Should construction businesses use specialized vertical software or QBO + add-ons?
Threshold: roughly $2M revenue. Below that, QBO Plus + Knowify ($175+/mo) or QBO + Buildertrend ($499+/mo) covers most construction-specific needs (job costing, WIP, AIA billing, retainage). Above $2M, dedicated vertical platforms (Sage 100 Contractor, Sage Intacct Construction, Foundation, Procore) earn their keep. The cost cliff between QBO+add-on (~$300-700/month total) and dedicated construction ERP ($800-3,000/month) is real; cross only when you're feeling the pain.
What about job costing for construction?
Job costing = tracking labor + materials + subcontractor costs + overhead by project. QBO Plus supports this via Projects feature; QuickBooks Advanced adds deeper job costing. Xero Projects covers basic job costing on Standard+. Sage 100 Contractor + Sage Intacct Construction have the deepest native job costing. For specialty trades (electrical, plumbing, HVAC) doing many small projects, accuracy of job costing is the difference between knowing your margins and guessing.

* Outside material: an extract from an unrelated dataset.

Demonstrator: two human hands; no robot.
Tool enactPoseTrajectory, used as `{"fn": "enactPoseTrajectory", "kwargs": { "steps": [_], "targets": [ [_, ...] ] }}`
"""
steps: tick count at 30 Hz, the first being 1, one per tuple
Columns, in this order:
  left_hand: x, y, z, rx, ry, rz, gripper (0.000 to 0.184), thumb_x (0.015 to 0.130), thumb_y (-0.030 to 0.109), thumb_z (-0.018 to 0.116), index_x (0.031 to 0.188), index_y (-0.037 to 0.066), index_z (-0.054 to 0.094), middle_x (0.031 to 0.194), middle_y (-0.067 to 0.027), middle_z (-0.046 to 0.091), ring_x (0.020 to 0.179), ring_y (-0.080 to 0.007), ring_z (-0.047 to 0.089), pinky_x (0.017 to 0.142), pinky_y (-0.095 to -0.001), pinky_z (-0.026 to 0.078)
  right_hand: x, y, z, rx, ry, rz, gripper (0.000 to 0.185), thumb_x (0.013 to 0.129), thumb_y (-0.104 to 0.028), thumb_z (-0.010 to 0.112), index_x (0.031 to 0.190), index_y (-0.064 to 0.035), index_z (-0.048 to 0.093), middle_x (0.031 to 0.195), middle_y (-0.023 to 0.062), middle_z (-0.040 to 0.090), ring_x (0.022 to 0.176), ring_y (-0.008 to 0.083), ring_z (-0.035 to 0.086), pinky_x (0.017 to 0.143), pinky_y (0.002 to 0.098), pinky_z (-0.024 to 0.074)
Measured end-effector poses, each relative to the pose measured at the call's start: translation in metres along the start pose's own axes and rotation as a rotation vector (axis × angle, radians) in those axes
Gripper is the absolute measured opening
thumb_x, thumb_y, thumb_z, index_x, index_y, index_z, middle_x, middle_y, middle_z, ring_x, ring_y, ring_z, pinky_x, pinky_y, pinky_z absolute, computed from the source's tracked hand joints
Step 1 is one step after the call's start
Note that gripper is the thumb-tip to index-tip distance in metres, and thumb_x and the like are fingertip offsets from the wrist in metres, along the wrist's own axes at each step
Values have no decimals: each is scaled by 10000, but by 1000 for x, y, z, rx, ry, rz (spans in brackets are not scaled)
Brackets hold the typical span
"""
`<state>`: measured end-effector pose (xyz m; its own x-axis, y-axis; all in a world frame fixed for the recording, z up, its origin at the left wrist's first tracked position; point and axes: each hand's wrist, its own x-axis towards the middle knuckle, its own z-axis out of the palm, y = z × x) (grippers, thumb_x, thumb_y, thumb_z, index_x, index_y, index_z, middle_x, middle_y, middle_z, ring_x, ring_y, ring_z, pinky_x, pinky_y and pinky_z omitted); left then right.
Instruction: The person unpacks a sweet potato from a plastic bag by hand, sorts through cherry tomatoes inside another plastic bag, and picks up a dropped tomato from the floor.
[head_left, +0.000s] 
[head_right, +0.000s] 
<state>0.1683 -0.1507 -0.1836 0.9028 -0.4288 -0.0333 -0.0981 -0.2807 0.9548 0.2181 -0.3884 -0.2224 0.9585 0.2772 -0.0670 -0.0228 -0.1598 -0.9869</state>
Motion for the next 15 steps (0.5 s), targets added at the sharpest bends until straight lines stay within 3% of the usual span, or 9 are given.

What about labor compliance for construction (prevailing wage, certified payroll)?
Public-works projects often require Davis-Bacon prevailing wage compliance + certified payroll reports (Form WH-347). QuickBooks Payroll Construction Edition handles this; Foundation Software is purpose-built for it. Generic payroll providers struggle with certified payroll. For contractors doing federal or state public-works construction, get prevailing-wage-fluent payroll from day one — back-assessments are punishing.